“Doggone if I can solve it,” he chuckled, turning away and shaking his head; “it’s just simply too much for me.”
He looked back once, clapped his hands over his mouth and proceeded merrily on his way. I am glad of course to be able to bring joy into the lives of sailors, but I did not enlist for that sole purpose. Returning to the cigar butt, however, I was really quite disappointed. I do so want to make a name for myself in the service that I would eagerly jump at the chance of sailing up the Kiel canal in a Barnegat Sneak Box were it not for the fact that sailing always makes me deathly sick. I don’t know why it is, but the more I have to do with water the more reasons I find for shunning it. The cigar butt episode broke my heart though. I was all keyed up for some heroic deed—what an anti-climax! I left the spot in a bitter, humiliated mood. There is only one comforting part about the whole affair—I did not pick up that cigar butt. He did, I’ll bet, though when nobody was looking. I don’t know as I blame him—there were still several healthy drags left in it.
June 11th. This war is going to put a lot of Chinamen out of business if it keeps up much longer. The first thing a sailor will do after he has been paid off will be to establish a laundry, and he won’t be a slouch at the business at that. I feel sure that I am qualified right now to take in family laundry and before the end of summer I guess I’ll be able to do fancy work. At present I am what you might call a first class laundryman, but I’m not a fancy laundryman yet. Since they’ve put us in whites I go around with the washer-woman’s complaint most of the time. Terrible shooting pains in my back! My sympathy for the downtrodden is increasing by leaps and bounds. I can picture myself without any effort of the imagination bending over a tub after the war doing the family washing while my wife is out running for alderman or pulling the wires to be appointed Commissioner of the Docks. The white clothes situation, however, is serious. It seems that every spare moment I have I am either washing or thinking of washing or just after having washed, and to one who possesses as I do the uncanny faculty of being able to get dirtier in more places in the shortest space of time than any ten street children picked at random could ever equal, life presents one long vista of soap and suds.
[Illustration: “THIS WAR IS GOING TO PUT A LOT OF CHINAMEN OUT OF BUSINESS”]
“You boys look so cute in your funny white uniforms,” a girl said to me the other day. “It must be so jolly wearing them.”
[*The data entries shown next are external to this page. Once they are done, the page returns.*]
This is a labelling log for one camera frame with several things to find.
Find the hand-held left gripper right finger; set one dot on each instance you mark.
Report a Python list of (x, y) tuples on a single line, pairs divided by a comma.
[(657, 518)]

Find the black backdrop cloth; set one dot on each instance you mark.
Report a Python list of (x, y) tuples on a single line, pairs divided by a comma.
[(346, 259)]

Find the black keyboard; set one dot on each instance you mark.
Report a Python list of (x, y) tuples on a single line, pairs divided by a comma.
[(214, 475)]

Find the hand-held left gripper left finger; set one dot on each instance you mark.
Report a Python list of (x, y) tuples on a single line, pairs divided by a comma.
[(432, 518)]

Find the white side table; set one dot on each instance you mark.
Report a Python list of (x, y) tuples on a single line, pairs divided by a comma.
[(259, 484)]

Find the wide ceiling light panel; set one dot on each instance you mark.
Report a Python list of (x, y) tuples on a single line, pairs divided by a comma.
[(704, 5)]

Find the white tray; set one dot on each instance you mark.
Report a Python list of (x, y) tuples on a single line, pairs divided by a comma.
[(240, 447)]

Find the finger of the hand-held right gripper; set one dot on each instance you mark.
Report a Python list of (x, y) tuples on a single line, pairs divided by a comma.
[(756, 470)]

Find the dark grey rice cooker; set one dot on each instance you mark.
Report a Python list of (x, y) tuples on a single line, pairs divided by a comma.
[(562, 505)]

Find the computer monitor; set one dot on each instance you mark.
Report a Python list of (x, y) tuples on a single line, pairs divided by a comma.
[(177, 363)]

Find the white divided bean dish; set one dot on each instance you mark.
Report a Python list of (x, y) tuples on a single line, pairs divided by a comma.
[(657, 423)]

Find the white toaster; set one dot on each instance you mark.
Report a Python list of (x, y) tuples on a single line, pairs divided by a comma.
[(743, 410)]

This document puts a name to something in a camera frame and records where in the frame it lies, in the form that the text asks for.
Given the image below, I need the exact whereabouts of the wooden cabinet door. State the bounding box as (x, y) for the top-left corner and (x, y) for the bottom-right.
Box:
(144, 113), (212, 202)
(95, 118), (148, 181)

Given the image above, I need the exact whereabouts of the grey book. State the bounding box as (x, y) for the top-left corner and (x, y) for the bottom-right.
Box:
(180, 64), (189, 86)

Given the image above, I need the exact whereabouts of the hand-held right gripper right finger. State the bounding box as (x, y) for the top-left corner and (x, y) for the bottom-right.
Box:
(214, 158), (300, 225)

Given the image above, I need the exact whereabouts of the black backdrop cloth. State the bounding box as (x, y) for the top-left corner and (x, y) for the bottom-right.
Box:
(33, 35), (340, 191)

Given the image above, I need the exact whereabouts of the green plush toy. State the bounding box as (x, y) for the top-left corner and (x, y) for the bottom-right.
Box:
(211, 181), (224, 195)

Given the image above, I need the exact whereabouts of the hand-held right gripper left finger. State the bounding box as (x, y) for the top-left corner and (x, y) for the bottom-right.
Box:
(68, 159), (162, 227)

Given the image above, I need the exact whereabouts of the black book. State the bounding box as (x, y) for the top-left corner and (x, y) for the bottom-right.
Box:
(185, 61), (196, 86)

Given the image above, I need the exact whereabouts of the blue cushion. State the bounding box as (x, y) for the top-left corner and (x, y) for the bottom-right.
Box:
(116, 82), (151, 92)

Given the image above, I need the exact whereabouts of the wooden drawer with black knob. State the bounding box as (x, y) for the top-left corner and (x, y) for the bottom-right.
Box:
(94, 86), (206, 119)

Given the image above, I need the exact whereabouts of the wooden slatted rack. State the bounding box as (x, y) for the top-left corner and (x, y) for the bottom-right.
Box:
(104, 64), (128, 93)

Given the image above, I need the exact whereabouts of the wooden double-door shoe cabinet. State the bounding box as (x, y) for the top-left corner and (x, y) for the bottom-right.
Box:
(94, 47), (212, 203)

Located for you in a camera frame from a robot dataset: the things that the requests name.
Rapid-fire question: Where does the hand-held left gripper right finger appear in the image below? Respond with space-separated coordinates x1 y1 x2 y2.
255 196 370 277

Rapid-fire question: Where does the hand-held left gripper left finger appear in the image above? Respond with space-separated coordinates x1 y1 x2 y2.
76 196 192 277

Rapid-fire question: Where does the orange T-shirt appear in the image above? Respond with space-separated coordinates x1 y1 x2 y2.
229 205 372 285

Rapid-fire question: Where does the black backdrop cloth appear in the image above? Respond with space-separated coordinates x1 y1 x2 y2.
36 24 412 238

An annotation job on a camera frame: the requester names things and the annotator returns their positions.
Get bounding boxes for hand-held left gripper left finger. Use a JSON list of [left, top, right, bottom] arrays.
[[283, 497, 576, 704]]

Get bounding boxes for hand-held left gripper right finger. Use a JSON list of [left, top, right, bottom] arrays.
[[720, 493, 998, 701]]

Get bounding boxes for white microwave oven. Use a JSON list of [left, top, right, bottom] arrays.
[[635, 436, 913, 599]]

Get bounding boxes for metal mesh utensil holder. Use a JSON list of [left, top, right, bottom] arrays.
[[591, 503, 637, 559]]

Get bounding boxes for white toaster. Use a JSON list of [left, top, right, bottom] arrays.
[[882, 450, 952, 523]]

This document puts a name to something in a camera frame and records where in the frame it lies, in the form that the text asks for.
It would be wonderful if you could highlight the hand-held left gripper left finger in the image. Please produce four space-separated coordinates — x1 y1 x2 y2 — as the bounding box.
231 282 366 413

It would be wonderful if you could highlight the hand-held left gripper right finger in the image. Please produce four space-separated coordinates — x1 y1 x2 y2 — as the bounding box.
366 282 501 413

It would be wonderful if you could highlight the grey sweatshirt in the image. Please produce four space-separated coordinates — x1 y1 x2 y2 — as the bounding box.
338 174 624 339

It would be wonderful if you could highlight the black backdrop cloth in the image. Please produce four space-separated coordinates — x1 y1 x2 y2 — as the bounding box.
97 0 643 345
I didn’t strike her, for she was easily ten pounds heavier than I was, but I made it easily apparent that our relations would never progress further than the weather vane. I used to affect white pajamas, the same seeming to harmonize with the natural purity of my nature, but after the war I fear I shall be forced to discontinue the practise in favor of more lurid attire. However, I still believe that a bachelor should never wear anything other than white pajamas or at the most lavender, but this of course is merely a personal opinion.